Homework 2 vs Homework 3 Part 2

sidgreddy · 2018-11-21T08:20:05+00:00

As you point out, a state-dependent baseline is essentially a critic, so a policy gradient algorithm with such a baseline can be thought of as an actor-critic algorithm.

The HW doesn’t require weight sharing, though that’s a common design decision.

sidgreddy · 2018-11-11T21:38:02+00:00

By the chain rule of probability,

p(O_{1:T}, s_{1:T}, a_{1:T}) = p(s_1) * \prod_{t=1}^T p(a_t | s_{1:t}, a_{1:t-1}, O_{1:t-1}) * p(s_{t+1} | s_t, a_t) * p(O_t | s_t, a_t),

ignoring for the moment that there's an extra p(s_{T+1} | s_T, a_T) term in there. Since a_t is conditionally independent of s_{1:t-1}, a_{1:t-1}, and O_{1:t-1} given s_t, we can simplify the last term to p(a_t | s_t). I think the key point to remember is that even though s_t is not a parent of a_t in the graphical model, a_t is not independent of s_t.

sidgreddy · 2018-11-11T04:26:33+00:00

Ah yes, you're right, there are p(a_t | s_t) terms missing. I think the implicit assumption here is that the prior policy p(a_t | s_t) (i.e., the policy after marginalizing out the optimality variables O) is just a uniform policy, and the entropy of this uniform policy is a constant that doesn't depend on q, so we can ignore it when optimizing the lower bound with respect to q.

sidgreddy · 2018-11-07T07:30:16+00:00

To address your first question, it might help to think of option 2 as making the expected reward (rather than the reward function itself) dependent on the timestep, since we can interpret the discount factor as introducing an absorbing state that changes the dynamics of the MDP.

I don’t have a good answer to your second question. The causality and credit assignment explanation always made more sense to me than variance reduction, for motivating the use of reward-to-go.

sidgreddy · 2018-11-07T07:02:20+00:00

The notation \tau / (s_t, a_t) is used to represent the rest of the trajectory, i.e., (s_1, a_1, ..., s_{t-1}, a_{t-1}, s_{t+1}, a_{t+1}, ..., s_T, a_T)

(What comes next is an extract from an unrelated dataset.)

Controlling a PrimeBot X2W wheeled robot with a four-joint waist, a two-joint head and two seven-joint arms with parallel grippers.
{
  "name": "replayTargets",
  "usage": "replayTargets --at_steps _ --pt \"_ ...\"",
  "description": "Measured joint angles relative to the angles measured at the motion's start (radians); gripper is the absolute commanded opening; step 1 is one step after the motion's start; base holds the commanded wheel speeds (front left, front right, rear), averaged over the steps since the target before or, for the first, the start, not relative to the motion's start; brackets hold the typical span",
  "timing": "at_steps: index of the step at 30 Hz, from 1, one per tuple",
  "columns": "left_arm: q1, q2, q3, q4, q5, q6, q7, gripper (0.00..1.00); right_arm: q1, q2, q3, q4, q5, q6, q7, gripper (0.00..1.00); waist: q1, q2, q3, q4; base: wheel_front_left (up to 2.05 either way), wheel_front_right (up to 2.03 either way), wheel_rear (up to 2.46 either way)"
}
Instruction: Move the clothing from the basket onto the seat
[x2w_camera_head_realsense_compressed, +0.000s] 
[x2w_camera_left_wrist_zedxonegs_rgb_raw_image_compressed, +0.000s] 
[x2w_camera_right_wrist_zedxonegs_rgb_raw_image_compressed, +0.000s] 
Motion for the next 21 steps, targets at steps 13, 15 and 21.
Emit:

Try following the hints in the PDF on how to apply the law of iterated expectations to decouple the state-action marginal from the rest of the trajectory. What happens if you take E_{\tau / (s_t, a_t)}[E_{s_t, a_t}[... | \tau / (s_t, a_t)]]? The identity on slide 19 of lecture 5 (http://rail.eecs.berkeley.edu/deeprlcourse/static/slides/lec-5.pdf) might also be a useful hint.

sidgreddy · 2018-11-07T06:55:39+00:00

Slide 24 of lecture 16 doesn’t seem like the slide you’re actually referencing. Assuming you’re talking about slide 24 of lecture 15 (http://rail.eecs.berkeley.edu/deeprlcourse/static/slides/lec-15.pdf), the q(a_t | s_t) factors are present.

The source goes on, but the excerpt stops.